Review of The Boxer

The Boxer (1997)
7/10
Takes the Eight Count
5 March 2002
Henry James had this idea that sports were "the moral equivalent of war." Instead of taking it out on the battlefield, humans could take it out on the gridiron or the boxing ring. It was all in keeping with the hydraulic theory of emotion promoted by Freud. You know, get it off your chest. Boy, were they wrong.

What gloom -- social, narrative, and visual. Danny comes back after fourteen years in the slams (sentenced for acts committed during his affiliation with the IRA and because he wouldn't rat on a comrade) to find his former girlfriend, whom he still loves, inaccessible and his former milieu more complicated and twisted than it had once seemed.

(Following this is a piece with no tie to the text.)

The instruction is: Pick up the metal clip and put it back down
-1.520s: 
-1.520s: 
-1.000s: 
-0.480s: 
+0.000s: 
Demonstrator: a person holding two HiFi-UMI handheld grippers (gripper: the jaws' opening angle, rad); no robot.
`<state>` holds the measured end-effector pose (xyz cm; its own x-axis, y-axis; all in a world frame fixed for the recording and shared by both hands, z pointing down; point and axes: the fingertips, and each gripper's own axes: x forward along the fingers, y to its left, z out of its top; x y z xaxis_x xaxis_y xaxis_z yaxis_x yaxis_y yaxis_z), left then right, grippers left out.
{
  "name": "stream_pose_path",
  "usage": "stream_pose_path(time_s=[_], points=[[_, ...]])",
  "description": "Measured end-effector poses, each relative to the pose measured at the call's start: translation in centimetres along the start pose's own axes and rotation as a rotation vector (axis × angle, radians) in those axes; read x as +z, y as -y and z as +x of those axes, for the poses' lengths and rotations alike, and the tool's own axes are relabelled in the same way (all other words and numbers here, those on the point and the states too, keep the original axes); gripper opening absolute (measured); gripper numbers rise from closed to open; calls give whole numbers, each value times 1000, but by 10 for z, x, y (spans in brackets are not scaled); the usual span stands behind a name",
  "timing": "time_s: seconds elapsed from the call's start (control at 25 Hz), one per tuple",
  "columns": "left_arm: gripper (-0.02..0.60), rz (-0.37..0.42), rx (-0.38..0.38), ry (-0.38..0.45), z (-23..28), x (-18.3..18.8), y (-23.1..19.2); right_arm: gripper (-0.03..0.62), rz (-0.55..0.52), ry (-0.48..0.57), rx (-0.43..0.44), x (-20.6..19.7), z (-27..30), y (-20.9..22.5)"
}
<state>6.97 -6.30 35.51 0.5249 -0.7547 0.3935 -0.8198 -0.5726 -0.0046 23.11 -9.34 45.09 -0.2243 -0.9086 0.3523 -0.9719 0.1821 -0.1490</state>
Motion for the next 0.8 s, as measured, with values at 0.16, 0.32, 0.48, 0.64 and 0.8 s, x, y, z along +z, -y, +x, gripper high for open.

Boxing serves as a metaphor for the conflict between Protestants and Catholics in Northern Ireland. Danny has practiced a lot while in prison and is now a bit old but still pretty good. At least, after all those years of feeling nothing, he can now experience pain and release his rage.

Danny builds a primitive "non-sectarian" gym in the middle of Belfast during the Troubles, hoping to bring the two religious factions together. The boxing scenes aren't that good. Danny and his opponents are like two club fighters. No fancy footwork, no missed punches, no gangling around between shots -- just WHAP WHAP WHAP as each punch lands dead on target. And the gymnasium is so dark (a kind of electronic blue pervades almost every underlit scene, which is just about all of the scenes) that the marvel is not so much that the boxers could punch one another but that they didn't fall all over each other in the dark.

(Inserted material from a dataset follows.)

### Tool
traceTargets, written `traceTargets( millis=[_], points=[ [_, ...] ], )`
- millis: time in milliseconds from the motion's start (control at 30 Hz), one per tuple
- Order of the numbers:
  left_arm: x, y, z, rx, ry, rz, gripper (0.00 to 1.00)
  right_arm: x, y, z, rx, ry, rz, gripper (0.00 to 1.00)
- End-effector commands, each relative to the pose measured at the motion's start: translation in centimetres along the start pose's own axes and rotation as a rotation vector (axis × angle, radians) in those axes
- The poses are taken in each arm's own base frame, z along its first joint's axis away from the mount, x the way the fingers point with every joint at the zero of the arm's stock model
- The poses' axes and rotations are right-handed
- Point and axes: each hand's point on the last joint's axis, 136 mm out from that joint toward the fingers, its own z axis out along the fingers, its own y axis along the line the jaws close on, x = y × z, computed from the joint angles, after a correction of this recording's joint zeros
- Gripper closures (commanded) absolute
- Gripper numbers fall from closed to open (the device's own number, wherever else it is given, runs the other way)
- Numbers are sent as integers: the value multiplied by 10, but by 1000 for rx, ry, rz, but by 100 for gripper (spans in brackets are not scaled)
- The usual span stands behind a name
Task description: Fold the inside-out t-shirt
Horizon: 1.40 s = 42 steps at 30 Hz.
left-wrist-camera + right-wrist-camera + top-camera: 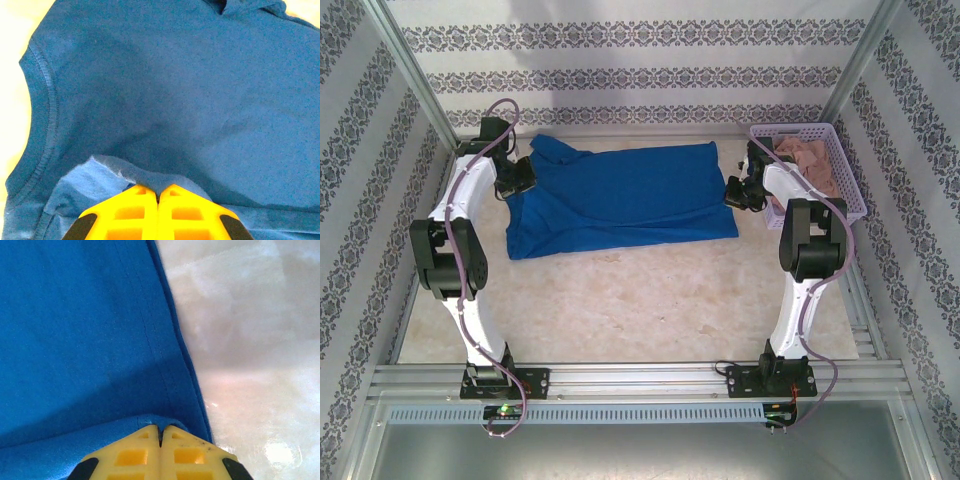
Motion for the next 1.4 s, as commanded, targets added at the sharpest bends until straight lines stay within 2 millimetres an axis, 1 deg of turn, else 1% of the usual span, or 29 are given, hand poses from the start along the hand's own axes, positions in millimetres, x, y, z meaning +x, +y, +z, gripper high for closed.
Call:
traceTargets(
  millis=[0, 200, 567, 667, 933, 1033, 1167, 1267, 1367],
  points=[
    [-12, 2, -1, 0, -17, -14, 100, -1, -1, 3, 31, 7, -22, 97],
    [-17, 0, 3, 3, -18, -18, 100, 0, -1, 5, 38, 11, -26, 96],
    [-24, -3, 1, 10, -28, -15, 100, -1, -4, 3, 61, 9, -37, 97],
    [-24, -2, 3, 6, -22, -16, 100, -2, -4, 4, 61, 10, -37, 97],
    [-23, 5, 19, -15, 0, -24, 100, -6, 0, 10, 59, 10, -47, 95],
    [-22, 10, 27, -34, 11, -29, 100, -12, 4, 12, 56, -1, -53, 94],
    [-23, 16, 41, -50, 25, -39, 100, -21, 7, 19, 62, -8, -59, 90],
    [-26, 15, 54, -42, 32, -56, 92, -31, 8, 21, 73, -21, -64, 81],
    [-34, 14, 69, -34, 33, -81, 84, -41, 9, 18, 75, -44, -73, 74]
  ],
)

Danny views the gymnasium and its matches as a kind of ecumenical shrine where adversaries can take it out on one another in a socially approved William-Jamesian manner, a bit less brutal than blowing them to pieces. In the end he realizes that even this symbolic warfare is unjustified and throws in his own towel after pummeling an opponent almost into unconsciousness. The IRA begins to see the light as well and the movement becomes oh so peaceful after a bit of soul-searching, except for one no-goodnik (the guy whose bacon was saved when Danny didn't rat on him).

But the bitter reactionary is a renegade and is disposed of by the organization without a great deal of trouble. Come to think of it, there isn't that much that separates the idealistic IRA folks from Doctors Without Borders. Daniel Day-Lewis does a splendid job as Danny Flynn. In no way is his appearance gussied up.

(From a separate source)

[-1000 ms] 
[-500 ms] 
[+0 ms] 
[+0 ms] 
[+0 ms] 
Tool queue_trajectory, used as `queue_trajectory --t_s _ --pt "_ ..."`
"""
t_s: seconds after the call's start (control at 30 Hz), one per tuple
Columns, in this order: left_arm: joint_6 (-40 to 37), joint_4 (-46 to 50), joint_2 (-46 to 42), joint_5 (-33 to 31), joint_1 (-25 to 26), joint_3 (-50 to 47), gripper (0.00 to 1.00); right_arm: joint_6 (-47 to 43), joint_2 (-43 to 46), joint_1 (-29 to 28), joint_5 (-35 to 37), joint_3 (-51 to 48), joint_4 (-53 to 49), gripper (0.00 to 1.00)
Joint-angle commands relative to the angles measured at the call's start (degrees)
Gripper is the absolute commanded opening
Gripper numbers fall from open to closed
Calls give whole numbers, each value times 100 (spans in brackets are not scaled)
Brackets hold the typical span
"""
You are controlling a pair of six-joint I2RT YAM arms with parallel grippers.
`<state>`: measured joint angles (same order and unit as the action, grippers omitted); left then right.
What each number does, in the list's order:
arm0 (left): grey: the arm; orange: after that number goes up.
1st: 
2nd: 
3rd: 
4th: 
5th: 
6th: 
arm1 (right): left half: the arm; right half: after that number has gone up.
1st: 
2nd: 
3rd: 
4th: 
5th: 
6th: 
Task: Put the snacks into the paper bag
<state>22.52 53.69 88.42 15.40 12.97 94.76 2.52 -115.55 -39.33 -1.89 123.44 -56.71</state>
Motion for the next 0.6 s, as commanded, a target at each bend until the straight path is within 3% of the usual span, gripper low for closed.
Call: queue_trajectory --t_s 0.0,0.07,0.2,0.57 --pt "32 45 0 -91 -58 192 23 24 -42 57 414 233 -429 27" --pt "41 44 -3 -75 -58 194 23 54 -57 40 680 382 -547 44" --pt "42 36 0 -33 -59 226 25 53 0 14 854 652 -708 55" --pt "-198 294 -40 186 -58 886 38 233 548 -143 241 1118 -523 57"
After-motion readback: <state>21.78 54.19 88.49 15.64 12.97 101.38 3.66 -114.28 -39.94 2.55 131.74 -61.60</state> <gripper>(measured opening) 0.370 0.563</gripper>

He looks like an ex-inmate. Emily Watson, with her broad forehead and searching eyes, is becoming one of our more talented actresses. Their Irish accents are flawless, at least to American ears. A fine and mostly uncompromising movie about romance and idealism set against the background of the troubles. It's dreary, inside and out, but it's not slow and it's a movie made for adults, not an audience whose emotional development has been arrested.